- [Instructions to follow]:
Once you find the line with "Where can the black gold", copy it and every line after it through the end of the entries below, exactly as written.

:: Task inputs

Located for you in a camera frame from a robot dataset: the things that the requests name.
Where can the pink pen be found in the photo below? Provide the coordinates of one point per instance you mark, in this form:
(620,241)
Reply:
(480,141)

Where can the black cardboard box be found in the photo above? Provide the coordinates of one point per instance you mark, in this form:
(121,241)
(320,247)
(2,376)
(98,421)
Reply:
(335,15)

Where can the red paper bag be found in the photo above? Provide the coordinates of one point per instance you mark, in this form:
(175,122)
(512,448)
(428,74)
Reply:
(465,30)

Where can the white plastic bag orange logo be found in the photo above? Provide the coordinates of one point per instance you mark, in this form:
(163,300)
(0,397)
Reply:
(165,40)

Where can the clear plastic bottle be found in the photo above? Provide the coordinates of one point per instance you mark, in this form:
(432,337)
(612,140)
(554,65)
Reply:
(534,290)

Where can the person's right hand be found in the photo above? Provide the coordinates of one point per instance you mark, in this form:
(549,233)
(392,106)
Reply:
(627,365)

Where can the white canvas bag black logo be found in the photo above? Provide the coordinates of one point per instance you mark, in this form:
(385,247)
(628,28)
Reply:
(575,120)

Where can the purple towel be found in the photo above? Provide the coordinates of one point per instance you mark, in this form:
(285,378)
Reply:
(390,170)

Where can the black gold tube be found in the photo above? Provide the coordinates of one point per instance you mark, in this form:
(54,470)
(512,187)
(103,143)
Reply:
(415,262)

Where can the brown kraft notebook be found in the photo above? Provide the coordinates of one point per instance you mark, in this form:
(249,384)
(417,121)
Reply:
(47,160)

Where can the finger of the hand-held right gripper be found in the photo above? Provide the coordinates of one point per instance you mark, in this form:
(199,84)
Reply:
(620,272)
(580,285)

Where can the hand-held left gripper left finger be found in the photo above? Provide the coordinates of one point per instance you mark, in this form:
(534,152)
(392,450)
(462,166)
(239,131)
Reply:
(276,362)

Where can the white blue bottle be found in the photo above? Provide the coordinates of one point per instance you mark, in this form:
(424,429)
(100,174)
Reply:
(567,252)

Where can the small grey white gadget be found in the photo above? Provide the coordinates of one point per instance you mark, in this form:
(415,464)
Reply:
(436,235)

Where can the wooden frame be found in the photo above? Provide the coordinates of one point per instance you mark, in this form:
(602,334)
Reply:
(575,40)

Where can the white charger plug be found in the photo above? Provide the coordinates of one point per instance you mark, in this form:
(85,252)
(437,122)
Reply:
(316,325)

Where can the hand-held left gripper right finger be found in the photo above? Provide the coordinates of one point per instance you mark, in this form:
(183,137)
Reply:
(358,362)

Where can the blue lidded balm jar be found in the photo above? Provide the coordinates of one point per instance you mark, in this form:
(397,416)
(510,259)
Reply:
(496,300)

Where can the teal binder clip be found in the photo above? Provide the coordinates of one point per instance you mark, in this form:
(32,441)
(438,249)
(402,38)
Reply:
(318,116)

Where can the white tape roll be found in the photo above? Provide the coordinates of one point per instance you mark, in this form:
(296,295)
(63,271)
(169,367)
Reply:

::::

- [Solution below]:
Where can the black gold tube be found in the photo above? Provide the coordinates of one point per instance you mark, in this form:
(54,470)
(512,187)
(103,143)
Reply:
(415,262)

Where can the brown kraft notebook be found in the photo above? Provide the coordinates of one point per instance you mark, in this form:
(249,384)
(417,121)
Reply:
(47,160)

Where can the finger of the hand-held right gripper be found in the photo above? Provide the coordinates of one point per instance you mark, in this form:
(199,84)
Reply:
(620,272)
(580,285)

Where can the hand-held left gripper left finger be found in the photo above? Provide the coordinates of one point per instance you mark, in this form:
(534,152)
(392,450)
(462,166)
(239,131)
Reply:
(276,362)

Where can the white blue bottle be found in the photo above? Provide the coordinates of one point per instance you mark, in this form:
(424,429)
(100,174)
Reply:
(567,252)

Where can the small grey white gadget be found in the photo above? Provide the coordinates of one point per instance you mark, in this form:
(415,464)
Reply:
(436,235)

Where can the wooden frame be found in the photo above? Provide the coordinates of one point per instance you mark, in this form:
(602,334)
Reply:
(575,40)

Where can the white charger plug be found in the photo above? Provide the coordinates of one point per instance you mark, in this form:
(85,252)
(437,122)
Reply:
(316,325)

Where can the hand-held left gripper right finger be found in the photo above? Provide the coordinates of one point per instance you mark, in this form:
(183,137)
Reply:
(358,362)

Where can the blue lidded balm jar be found in the photo above? Provide the coordinates of one point per instance you mark, in this form:
(397,416)
(510,259)
Reply:
(496,300)

Where can the teal binder clip be found in the photo above? Provide the coordinates of one point per instance you mark, in this form:
(32,441)
(438,249)
(402,38)
Reply:
(318,116)

Where can the white tape roll be found in the photo above? Provide the coordinates of one point per instance you mark, in this form:
(296,295)
(63,271)
(169,367)
Reply:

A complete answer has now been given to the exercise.